As Webb knows. it’s on thing to create choices, it’s another getting them used
“Making sure more employers and savers have the option of an innovative CDC pension scheme is an important part of making that happen.”
It would be easy for an enthusiast like Henry Tapper to argue for a CDC future , immediately through a switch to a CDC decumulation and in the longer term by whole of life CDC schemes set up for all kinds of employers who want their contributions being invested to give better value for pension money.
Let me take a step back, Bell did not say in his LCP speech that he was mandating CDC as the way forward, he said that it was one way forward for workplace pensions and (if thy become consolidators) all the other DC refuge floating around the legacy ocean.
But as Sophie Smith reports Bell saying in Pension Age
“There is a good case, obviously, for allowing another option on the decumulation menu, through decumulation CDC… that is obviously a bit trickier on the policy side, but that work is now well underway.
What his problems on the policy side are I don’t know but I can guess and they include some powerful lobbies, most important the Association of British Insurers and the Investment Management Association who will have a quite separate agenda from consumerists such as unions and organisations such as pension playpen. I suspect that consumerist organisations aren’t getting quite the airplay but we know there are those in DWP who stand up for better pensions for people with limited resources and CDC fits that bill.
What we can say that brings DB, CDC and annuities together is that they all offer income until the death of the person paid the income. In some instances they can pay to the second person put forward, typically a surviving partner (sometimes limited to spouse).
The very real challenge for Government is to create a means to get an income for life as the default for people drawing a workplace pension (DC) pot. The Australians saw this as important a few years ago but got the politics wrong (to use Bell’s word). We need to have a Pensions Bill that means workplace pensions , whether master trust or single employer saving vehicles , are required to offer a DB , CDC or Annuity to staff, along with a good explanation of why!
You may feel the inclusion of DB a bit fanciful but I have to be clear that once schemes decide to guarantee any part of the pension income going forward, they have defined a part of the benefit (DB). I know Paul Todd explains the NEST proposal that it offers a minimum level of pension (presumably with the capacity it has through size) then it is DB even if most of the excitement will be about the non-guaranteed increases which will be paid against what can be afforded (CDC).

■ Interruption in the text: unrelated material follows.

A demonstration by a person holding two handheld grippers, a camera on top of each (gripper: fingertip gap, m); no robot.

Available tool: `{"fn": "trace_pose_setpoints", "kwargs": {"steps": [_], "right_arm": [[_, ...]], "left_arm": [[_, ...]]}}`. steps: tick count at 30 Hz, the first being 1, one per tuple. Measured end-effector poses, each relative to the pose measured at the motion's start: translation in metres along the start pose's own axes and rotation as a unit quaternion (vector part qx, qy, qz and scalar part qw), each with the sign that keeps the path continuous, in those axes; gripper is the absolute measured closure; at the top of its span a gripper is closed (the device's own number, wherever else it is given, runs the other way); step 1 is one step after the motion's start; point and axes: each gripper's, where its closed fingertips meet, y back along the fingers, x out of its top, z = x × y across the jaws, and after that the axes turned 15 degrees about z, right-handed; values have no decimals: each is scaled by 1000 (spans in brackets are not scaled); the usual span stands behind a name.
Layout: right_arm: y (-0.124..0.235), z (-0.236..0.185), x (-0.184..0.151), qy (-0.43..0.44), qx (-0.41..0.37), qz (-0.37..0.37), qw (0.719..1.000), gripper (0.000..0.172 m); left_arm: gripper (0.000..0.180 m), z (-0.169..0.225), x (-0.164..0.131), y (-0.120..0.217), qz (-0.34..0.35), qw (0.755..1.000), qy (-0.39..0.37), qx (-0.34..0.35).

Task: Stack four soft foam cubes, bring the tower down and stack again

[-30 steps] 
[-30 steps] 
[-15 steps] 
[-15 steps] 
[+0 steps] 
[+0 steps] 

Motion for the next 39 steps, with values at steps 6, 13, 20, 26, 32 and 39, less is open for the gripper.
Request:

To make this easier to Regulators and Legislators, most of us on the private side of the public/private boundary see what Nest is doing as “shared ambition”. We’ve been focussing on one DB scheme – UKAS- that is over 200% overfunded on its DB funding, it delivers an increasing amount of the pension it offers members through discretionary income paid out each year as it can afford. This is why I want to continue to promote shared ambition as a way of paying pensions, because Nest see it as feasible way, UKAS operate it and Pension SuperHaven want to do much more.
Shared ambition is a new phrase to describe pensions that guarantee a minimum income (to be competitive or better than an annuity) but which aim to provide a better income in practice, because they can pick up market returns that allow them. Many in this space refer the approach they offer as “with profits” but I would prefer not, it is a phrase that was spoiled 20 years ago and “shared ambition” is much better.
So let me offer a simple retirement choice to arise out of the Pension Bill/Act which we will see before the summer recess (July 22nd).
- that workplace pensions must offer a default means for people to get a lifetime income using a promise to pay till the day of death. The balance between certainty and potential growth will vary depending on the default of which there will be three types
- Three types…these can include shared ambition (a type of DB) , CDC using options that will be expanded in the Autumn and annuities – which are doing well at present because of the surge in gilt markets
- that there will continue to be the option to opt-out and have DC pots paid free of pensions via drawdown or via cash-out. The difference is that this will not be a default, it will need to be stipulated.
I am sure it is a lot harder to write the Bill so it becomes an Act and the menu offered by workplace pensions is likely to be quite different one workplace scheme than another.
But so long as there are simple rules such as a default and rules about the default, we will see success, a reintegration into “pensions” for workplace savings schemes which have lost their way.
Defaults work for pensions – pension are too hard
We thought that we would have huge amount of choice outside of defaults when we set these schemes up – we are wrong – 98% of savers chose not to choose and were defaulted into the Nest default investment fund.
People want others to make decisions for them and will only disagree if they feel expert. I do not consider myself expert enough to make the hardest nastiest choice in pension.
Trustees and their executive will need to set up and balance their commercial considerations against their fiduciary responsibilities to savers.
Government could and should make life simpler by relegating pension freedoms to “alternative strategies” for those with strong views and/or advisors.